SUPPLIED INFORMATION:
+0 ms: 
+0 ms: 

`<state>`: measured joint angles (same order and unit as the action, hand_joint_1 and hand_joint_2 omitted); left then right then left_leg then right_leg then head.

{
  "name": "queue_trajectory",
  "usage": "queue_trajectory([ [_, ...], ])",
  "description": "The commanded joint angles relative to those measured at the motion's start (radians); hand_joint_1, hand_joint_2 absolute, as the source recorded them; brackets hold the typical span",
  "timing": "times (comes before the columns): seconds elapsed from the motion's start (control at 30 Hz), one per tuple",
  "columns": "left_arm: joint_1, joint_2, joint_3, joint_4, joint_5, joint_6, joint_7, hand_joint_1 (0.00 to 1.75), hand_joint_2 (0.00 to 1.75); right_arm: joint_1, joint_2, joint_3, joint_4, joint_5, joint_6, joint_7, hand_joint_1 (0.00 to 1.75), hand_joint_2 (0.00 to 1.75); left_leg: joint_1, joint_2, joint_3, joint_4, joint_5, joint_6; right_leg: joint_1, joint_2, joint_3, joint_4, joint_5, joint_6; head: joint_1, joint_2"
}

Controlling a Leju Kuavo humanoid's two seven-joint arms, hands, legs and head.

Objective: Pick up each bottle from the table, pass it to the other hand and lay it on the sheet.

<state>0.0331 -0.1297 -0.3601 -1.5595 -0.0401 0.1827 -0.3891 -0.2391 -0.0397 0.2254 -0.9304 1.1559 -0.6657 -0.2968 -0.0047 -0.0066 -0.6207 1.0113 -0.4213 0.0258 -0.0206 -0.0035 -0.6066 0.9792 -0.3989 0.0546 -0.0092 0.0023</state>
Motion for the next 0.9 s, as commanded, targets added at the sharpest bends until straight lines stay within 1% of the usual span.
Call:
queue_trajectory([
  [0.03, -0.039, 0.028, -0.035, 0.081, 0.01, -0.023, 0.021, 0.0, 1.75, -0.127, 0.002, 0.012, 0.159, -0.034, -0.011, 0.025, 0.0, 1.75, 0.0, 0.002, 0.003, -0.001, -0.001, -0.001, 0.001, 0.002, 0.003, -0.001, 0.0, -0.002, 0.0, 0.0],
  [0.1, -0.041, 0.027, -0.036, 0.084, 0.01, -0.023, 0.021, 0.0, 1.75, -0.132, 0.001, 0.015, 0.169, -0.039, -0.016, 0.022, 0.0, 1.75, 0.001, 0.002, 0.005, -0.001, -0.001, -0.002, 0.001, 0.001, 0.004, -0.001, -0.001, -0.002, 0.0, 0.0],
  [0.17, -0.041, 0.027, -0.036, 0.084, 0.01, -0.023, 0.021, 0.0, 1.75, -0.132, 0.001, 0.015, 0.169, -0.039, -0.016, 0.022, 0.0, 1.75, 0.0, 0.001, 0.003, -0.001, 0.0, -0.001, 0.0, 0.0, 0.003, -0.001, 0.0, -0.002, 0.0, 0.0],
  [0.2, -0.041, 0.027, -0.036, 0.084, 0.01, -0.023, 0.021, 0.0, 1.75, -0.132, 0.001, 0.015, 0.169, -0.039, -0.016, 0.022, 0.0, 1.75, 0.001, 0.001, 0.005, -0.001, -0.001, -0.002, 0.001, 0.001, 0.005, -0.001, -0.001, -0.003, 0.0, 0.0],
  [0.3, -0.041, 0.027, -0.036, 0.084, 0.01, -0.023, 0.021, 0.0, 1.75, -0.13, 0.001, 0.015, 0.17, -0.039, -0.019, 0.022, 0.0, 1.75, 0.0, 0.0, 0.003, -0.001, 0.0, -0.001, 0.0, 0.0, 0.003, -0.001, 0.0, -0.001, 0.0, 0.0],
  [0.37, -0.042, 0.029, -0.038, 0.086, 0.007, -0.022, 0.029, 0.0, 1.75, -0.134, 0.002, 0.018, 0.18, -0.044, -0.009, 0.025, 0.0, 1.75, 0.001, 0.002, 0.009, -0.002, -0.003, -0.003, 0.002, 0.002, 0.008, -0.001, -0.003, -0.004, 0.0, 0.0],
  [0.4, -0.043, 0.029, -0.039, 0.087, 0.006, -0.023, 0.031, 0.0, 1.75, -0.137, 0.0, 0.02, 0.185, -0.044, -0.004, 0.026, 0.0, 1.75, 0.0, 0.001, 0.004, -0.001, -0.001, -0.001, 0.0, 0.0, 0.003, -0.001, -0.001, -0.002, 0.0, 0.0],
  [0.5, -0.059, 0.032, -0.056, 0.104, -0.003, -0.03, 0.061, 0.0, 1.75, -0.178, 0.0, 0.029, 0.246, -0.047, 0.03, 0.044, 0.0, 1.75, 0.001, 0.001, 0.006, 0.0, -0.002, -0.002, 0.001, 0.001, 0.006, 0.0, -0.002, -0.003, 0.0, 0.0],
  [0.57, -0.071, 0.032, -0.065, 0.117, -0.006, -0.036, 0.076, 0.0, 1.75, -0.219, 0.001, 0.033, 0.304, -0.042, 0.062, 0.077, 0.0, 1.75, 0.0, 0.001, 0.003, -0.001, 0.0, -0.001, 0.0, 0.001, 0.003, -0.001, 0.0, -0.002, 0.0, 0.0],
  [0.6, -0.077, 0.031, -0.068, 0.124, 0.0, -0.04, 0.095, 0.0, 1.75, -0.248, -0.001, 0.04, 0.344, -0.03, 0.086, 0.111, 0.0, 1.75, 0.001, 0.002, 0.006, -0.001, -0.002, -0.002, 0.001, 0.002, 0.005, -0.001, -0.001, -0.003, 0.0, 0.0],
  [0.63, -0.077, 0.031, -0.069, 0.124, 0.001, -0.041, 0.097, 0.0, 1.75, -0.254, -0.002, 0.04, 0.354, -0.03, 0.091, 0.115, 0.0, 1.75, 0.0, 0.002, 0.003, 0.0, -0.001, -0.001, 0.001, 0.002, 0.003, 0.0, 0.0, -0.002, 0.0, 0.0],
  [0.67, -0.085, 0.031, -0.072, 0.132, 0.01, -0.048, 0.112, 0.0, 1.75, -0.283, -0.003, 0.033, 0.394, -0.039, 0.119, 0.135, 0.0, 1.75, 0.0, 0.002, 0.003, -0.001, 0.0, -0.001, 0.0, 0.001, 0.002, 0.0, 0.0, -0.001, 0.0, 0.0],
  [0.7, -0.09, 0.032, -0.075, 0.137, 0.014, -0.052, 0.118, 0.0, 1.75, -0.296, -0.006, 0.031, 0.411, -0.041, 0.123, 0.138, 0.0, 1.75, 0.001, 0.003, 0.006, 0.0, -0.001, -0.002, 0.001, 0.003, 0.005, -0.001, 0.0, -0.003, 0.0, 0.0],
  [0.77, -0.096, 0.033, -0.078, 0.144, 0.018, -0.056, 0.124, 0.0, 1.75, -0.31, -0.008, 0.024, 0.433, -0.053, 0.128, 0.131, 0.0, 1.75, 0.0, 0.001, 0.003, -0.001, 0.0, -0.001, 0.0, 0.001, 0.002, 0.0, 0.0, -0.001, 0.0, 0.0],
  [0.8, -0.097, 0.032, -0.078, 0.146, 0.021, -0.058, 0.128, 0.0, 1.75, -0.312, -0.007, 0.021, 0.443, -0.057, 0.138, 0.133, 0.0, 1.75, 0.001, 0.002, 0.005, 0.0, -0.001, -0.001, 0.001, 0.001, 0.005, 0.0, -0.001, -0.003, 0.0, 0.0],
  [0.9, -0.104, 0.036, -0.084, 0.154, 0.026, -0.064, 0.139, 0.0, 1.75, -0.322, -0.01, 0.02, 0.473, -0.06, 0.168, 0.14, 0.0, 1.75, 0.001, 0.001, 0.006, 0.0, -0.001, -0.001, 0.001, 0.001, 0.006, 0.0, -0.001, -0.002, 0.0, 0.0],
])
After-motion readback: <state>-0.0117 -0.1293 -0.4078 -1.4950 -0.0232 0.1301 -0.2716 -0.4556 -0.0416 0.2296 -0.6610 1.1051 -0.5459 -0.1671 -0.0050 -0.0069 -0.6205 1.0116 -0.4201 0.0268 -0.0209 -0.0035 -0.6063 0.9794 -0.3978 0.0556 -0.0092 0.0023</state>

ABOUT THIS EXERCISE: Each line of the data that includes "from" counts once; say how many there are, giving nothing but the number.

WRITTEN SOLUTION: 2